Ninguém vive só. Pessoas necessitam conviver para realização plena. O ser humano, para que possa desfrutar do bom convívio, tem que superar dificuldades internas, da própria personalidade, e obstáculos externos como atitudes autoritárias exercidos por autoridades constituídas e do meio social. O desejável é alcançar harmonia entre pensamento, ação e resultado; entre lei, direito e dever. Obtida essa harmonia, há campo para atuar, construtivamente, individual e coletivamente.
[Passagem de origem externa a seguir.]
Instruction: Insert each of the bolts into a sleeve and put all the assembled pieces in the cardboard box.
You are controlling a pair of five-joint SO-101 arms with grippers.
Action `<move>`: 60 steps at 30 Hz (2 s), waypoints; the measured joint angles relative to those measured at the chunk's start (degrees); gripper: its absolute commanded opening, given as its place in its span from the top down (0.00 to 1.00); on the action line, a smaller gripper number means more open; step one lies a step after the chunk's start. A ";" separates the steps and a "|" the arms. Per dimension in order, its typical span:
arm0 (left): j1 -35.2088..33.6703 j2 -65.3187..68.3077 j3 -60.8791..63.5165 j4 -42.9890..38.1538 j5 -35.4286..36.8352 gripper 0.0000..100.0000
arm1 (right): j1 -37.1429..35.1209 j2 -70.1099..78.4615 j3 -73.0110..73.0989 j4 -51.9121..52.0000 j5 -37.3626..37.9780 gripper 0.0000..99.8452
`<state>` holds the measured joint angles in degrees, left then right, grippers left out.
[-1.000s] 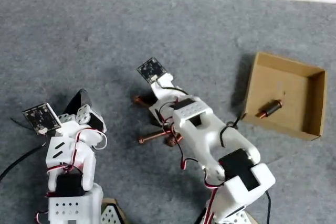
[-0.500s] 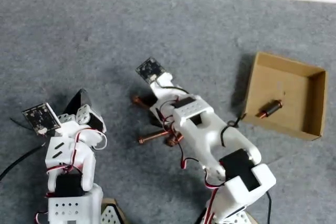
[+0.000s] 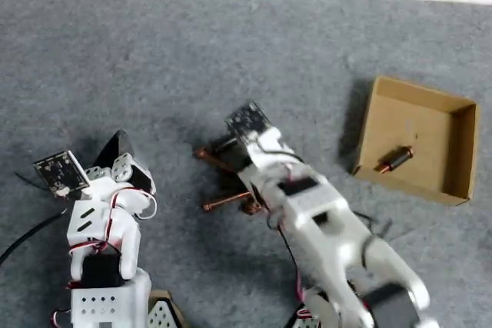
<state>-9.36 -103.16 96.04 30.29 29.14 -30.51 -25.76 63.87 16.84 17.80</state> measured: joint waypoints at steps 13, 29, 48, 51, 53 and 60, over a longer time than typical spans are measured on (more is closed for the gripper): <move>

Faço esse preâmbulo para dizer de como entendo a origem das dolorosas dificuldades políticas, econômicas e sociais que passamos como povo brasileiro deste início de século XXI. Muitas vezes, expressamos predileção pelos sonhos em relação aos fatos. Normal. O problema é quando o devaneio supera a razão. Nossa Constituição Federal teve, em sua elaboração, generosidade em flagrante descompasso com a possibilidade de atendimento pelo ente público. Resultado: Uma Lei avançada, a Constituição Cidadã, sem plena aplicabilidade. O legislador dirigiu atenção às necessidades do cidadão ignorando quem pagaria a conta. Fizemos como alguém que, num restaurante, diante de um cardápio, observasse apenas as iguarias anunciadas ignorando a coluna dos valores correspondentes, despreocupado com a capacidade de saldar o débito a contrair. Poderia não dar certo, como também não deu certo no indigesto caso da nossa Lei Maior, a Constituição Federal. Produto Interno Bruto é a soma de tudo o que o País produz. A Constituição Federal é origem legal da receita e da despesa. Seria lógico que fossem integradas. Há descompasso entre despesa e capacidade de pagamento. Em suma, é necessário, no sentido mais amplo, capacidade de gestão e recursos. Constituição e Produto Interno Bruto não podem estar dissociados. O grande desafio é promovermos esse ajuste. Feito isto, produziremos estabilidade para, a seguir, alcançar crescimento e desenvolvimento que permitirá acesso aos decantados direitos constitucionais. É hora de termos juízo.